*Raw data*.
........

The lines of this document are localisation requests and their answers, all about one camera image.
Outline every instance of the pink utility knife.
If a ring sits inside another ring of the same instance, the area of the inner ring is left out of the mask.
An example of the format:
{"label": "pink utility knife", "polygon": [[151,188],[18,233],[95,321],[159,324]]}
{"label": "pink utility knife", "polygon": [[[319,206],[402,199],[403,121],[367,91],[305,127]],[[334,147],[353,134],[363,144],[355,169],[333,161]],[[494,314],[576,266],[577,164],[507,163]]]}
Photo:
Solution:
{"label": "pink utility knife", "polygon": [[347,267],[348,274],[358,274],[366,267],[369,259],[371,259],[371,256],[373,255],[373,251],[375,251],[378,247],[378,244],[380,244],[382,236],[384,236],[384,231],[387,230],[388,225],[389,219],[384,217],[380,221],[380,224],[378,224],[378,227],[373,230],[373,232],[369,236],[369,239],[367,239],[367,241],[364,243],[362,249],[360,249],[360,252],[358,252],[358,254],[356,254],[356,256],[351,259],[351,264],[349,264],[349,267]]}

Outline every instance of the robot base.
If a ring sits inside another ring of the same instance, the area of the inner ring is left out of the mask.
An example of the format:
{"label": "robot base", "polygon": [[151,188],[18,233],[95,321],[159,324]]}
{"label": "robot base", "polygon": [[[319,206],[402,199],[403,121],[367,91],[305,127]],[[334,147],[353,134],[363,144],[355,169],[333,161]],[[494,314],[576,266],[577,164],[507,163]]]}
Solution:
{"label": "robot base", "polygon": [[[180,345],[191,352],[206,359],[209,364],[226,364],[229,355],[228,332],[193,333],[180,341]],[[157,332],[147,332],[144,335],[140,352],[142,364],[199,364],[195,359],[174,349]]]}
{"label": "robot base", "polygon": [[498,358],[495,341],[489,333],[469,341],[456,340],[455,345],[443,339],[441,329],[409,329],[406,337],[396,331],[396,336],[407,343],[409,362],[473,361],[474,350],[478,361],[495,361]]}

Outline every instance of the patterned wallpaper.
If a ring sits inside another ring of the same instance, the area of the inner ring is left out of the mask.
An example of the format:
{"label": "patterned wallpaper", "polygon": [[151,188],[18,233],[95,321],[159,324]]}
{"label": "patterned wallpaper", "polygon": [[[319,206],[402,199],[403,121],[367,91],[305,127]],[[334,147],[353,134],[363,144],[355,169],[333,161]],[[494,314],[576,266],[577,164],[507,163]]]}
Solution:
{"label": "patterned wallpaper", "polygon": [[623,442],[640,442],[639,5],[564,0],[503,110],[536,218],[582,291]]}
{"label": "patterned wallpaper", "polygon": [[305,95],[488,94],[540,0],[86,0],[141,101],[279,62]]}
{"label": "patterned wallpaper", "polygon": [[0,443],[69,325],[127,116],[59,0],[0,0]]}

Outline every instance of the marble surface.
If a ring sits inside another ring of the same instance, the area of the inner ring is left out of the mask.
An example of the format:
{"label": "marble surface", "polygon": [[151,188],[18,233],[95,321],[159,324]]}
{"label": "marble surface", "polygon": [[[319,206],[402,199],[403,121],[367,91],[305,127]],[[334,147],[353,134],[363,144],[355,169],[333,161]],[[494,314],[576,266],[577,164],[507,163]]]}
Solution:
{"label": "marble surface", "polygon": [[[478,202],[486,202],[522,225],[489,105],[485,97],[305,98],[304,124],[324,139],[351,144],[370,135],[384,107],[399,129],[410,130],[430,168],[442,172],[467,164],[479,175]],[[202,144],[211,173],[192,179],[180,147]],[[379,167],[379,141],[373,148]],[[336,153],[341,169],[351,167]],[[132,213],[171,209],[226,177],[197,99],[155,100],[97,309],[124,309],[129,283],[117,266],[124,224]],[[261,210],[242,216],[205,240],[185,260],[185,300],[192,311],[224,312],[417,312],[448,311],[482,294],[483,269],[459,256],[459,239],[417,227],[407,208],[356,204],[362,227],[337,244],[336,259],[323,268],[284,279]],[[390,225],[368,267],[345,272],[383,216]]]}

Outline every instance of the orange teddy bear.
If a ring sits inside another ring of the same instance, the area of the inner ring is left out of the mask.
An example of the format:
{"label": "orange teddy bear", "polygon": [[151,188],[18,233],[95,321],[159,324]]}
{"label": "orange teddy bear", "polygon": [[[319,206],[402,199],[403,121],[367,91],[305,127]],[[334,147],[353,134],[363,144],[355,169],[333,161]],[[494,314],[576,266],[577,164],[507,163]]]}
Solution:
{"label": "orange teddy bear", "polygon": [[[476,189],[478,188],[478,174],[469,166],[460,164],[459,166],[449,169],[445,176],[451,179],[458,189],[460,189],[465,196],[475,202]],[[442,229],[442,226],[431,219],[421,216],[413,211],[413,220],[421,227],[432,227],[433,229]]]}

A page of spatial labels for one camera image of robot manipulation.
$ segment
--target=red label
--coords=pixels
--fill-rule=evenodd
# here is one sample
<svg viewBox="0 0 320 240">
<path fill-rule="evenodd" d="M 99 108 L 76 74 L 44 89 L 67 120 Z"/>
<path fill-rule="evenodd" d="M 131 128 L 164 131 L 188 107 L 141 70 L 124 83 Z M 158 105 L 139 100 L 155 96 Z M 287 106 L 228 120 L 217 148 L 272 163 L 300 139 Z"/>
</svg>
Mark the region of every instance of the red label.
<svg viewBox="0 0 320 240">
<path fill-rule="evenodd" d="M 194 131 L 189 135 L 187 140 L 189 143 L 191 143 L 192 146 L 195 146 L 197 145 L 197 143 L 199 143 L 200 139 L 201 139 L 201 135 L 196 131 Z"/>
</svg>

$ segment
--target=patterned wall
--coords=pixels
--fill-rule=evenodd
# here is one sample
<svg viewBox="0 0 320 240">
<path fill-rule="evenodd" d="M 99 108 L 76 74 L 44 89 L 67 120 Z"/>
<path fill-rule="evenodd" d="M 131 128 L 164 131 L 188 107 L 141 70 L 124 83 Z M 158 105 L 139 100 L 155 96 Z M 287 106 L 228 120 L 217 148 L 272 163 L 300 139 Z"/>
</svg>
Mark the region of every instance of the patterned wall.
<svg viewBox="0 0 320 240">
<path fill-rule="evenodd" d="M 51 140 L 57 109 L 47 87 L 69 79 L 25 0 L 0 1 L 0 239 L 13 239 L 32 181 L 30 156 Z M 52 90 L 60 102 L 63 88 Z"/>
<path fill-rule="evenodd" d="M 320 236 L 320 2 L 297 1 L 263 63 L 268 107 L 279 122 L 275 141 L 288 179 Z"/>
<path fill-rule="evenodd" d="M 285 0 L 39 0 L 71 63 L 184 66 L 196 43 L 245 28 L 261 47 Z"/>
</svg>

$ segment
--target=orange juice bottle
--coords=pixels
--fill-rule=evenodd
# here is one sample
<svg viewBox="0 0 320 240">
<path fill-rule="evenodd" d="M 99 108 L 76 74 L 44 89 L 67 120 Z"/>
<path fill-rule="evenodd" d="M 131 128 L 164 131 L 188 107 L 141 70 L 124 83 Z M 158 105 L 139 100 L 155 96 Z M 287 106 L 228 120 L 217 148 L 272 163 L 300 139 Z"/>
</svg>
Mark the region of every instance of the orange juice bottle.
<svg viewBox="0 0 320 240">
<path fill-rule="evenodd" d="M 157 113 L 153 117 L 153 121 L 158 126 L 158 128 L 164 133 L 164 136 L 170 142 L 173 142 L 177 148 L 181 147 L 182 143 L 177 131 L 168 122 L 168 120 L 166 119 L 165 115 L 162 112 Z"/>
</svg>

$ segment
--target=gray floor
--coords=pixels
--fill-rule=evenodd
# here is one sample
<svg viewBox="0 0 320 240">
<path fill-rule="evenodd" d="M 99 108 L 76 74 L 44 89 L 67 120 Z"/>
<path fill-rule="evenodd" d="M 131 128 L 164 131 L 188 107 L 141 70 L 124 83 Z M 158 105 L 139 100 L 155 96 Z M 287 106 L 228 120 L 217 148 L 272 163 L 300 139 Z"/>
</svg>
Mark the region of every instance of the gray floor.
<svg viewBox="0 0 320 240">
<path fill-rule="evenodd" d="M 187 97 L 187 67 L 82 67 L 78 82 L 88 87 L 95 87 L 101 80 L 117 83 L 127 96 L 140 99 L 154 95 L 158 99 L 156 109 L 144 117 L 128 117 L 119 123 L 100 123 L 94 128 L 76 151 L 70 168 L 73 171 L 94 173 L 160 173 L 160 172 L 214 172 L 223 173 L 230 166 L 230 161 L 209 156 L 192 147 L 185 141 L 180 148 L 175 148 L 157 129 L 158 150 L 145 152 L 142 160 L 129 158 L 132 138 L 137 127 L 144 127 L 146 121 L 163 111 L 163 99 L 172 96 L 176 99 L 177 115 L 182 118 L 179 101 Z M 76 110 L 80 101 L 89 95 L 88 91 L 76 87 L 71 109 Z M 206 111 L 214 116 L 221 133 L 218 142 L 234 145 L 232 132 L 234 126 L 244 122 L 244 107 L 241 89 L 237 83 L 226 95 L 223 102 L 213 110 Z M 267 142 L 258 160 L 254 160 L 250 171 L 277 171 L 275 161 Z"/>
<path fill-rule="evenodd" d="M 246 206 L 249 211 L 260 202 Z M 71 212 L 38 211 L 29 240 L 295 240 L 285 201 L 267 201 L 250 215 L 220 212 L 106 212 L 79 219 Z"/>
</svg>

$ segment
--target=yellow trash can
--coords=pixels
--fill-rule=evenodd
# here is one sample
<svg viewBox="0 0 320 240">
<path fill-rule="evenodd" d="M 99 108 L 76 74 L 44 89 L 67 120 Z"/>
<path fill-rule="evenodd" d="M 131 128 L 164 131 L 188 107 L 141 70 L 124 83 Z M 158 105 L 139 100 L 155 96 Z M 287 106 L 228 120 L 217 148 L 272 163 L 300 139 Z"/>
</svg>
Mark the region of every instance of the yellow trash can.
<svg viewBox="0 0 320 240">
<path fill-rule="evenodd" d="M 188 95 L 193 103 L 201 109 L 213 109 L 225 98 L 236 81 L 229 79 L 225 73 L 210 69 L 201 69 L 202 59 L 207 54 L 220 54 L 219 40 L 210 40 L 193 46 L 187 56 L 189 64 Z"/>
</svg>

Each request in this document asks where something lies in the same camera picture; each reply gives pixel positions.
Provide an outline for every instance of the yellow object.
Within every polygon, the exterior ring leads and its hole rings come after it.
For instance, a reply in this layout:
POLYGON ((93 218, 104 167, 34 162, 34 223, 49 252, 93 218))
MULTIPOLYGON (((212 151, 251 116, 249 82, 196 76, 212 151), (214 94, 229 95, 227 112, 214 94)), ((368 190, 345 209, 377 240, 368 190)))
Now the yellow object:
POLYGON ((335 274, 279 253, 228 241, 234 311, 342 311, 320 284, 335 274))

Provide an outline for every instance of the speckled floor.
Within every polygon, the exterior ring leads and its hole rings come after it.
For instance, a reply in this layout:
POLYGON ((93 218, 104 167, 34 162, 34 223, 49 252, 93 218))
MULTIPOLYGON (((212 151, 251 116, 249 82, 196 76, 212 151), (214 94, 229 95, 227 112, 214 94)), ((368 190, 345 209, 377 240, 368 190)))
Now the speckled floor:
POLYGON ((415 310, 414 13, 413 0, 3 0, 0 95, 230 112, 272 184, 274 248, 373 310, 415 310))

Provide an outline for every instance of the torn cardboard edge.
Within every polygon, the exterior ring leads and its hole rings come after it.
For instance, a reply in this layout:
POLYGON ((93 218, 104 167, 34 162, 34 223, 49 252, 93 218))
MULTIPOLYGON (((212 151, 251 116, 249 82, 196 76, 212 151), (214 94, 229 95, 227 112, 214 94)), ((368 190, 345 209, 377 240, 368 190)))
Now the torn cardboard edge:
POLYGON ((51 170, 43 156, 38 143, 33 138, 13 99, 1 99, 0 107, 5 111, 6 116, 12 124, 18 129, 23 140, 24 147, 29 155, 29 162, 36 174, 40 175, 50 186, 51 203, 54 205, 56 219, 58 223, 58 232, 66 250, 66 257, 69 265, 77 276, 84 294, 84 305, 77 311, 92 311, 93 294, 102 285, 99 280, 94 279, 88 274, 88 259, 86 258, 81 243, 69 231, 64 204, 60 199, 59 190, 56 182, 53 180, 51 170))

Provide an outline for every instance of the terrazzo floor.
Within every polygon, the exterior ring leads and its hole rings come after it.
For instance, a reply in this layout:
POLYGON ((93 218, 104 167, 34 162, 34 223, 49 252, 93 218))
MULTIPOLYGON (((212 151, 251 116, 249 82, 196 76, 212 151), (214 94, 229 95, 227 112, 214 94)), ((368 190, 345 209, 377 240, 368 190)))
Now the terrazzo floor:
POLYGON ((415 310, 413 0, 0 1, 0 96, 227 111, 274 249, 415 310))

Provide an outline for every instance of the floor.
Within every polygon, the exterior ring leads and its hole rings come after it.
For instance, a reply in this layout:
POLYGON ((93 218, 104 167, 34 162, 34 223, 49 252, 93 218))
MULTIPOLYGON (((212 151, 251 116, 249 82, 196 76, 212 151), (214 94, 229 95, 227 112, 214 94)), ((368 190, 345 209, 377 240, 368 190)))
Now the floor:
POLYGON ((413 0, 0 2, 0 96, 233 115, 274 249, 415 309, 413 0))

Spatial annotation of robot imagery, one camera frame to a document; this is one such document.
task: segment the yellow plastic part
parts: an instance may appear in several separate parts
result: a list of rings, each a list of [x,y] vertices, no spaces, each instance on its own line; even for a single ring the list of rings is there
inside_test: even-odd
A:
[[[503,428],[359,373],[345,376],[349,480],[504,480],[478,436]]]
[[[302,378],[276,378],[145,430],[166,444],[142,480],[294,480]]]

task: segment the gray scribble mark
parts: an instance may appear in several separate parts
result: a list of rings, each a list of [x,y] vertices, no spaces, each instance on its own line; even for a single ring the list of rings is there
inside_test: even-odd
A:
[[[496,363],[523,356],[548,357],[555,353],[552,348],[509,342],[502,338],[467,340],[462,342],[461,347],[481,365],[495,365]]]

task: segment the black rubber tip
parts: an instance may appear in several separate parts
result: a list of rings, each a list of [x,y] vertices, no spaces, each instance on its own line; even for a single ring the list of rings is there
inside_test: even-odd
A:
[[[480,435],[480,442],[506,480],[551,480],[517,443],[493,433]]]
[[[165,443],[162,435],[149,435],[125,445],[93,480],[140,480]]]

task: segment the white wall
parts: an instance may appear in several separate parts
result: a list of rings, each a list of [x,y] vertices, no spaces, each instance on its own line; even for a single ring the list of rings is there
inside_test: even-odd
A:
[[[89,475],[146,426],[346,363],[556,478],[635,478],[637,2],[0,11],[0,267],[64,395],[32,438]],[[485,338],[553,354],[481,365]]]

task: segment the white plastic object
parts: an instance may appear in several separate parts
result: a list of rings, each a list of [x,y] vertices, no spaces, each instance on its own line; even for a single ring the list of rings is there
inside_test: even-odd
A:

........

*Task instructions*. Consider the entries above and return each line with the string "target".

*Response for this exercise*.
--target=red label
--target=patterned wall
--target=orange juice bottle
--target=gray floor
--target=yellow trash can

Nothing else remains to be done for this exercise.